## PROMPT
Repeat only the stretch of lines below that runs from the line with "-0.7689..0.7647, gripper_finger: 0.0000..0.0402" through the line with "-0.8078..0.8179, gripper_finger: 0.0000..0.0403", unaltered.

## SOURCE MATERIAL
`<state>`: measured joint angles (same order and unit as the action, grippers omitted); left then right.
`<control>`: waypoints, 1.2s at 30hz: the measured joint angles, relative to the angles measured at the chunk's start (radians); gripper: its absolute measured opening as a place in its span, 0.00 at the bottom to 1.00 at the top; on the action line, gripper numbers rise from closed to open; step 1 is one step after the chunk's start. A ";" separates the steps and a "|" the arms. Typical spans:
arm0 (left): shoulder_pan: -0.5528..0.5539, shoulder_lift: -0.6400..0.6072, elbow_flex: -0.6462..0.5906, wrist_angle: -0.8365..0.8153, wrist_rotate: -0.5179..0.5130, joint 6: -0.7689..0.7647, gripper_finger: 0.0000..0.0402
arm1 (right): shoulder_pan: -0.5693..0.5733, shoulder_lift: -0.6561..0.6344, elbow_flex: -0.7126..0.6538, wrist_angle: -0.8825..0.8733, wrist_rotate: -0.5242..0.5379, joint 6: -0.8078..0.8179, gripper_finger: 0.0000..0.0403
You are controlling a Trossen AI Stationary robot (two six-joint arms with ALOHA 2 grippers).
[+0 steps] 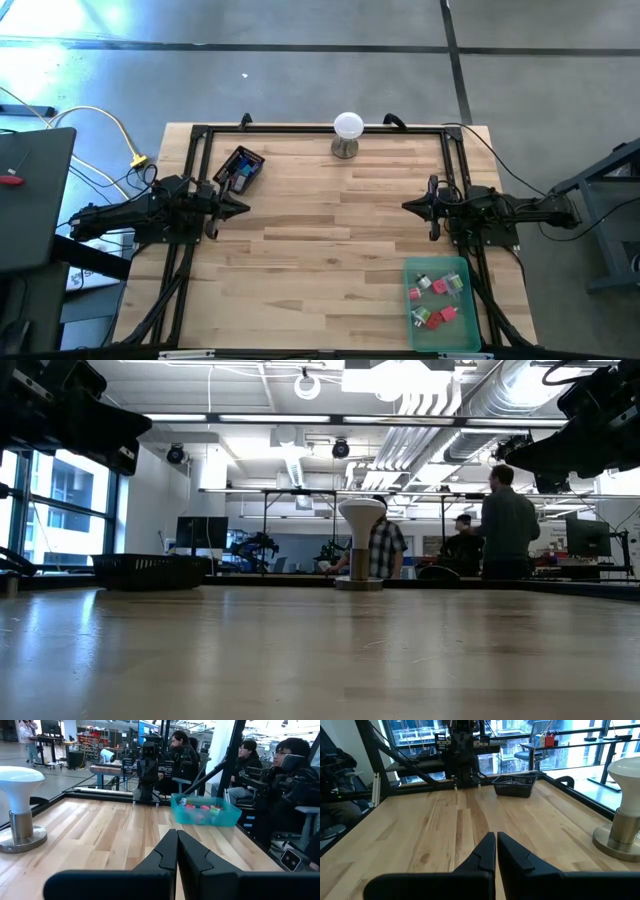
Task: Pick & Place Office items
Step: Return to Home Position
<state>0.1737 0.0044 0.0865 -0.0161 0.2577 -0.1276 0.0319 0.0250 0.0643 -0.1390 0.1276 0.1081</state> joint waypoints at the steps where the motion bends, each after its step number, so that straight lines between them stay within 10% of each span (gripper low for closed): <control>1: 0.000 0.000 0.000 0.001 0.000 0.000 0.00 | 0.000 0.000 0.000 0.000 0.000 0.000 0.01; 36: 0.000 0.011 -0.073 0.075 -0.023 0.001 0.00 | 0.000 0.000 0.000 0.000 0.000 0.000 0.01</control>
<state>0.1738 0.0157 0.0137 0.0584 0.2346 -0.1271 0.0319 0.0254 0.0639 -0.1390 0.1272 0.1085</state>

## SOLUTION FOR THIS TASK
arm0 (left): shoulder_pan: -0.5528..0.5539, shoulder_lift: -0.6400..0.6072, elbow_flex: -0.6462..0.5906, wrist_angle: -0.8365..0.8153, wrist_rotate: -0.5179..0.5130, joint 6: -0.7689..0.7647, gripper_finger: 0.0000..0.0402
arm1 (right): shoulder_pan: -0.5693..0.5733, shoulder_lift: -0.6561..0.6344, elbow_flex: -0.7126..0.6538, wrist_angle: -0.8825..0.8733, wrist_rotate: -0.5242..0.5379, joint 6: -0.8078..0.8179, gripper_finger: 0.0000..0.0403

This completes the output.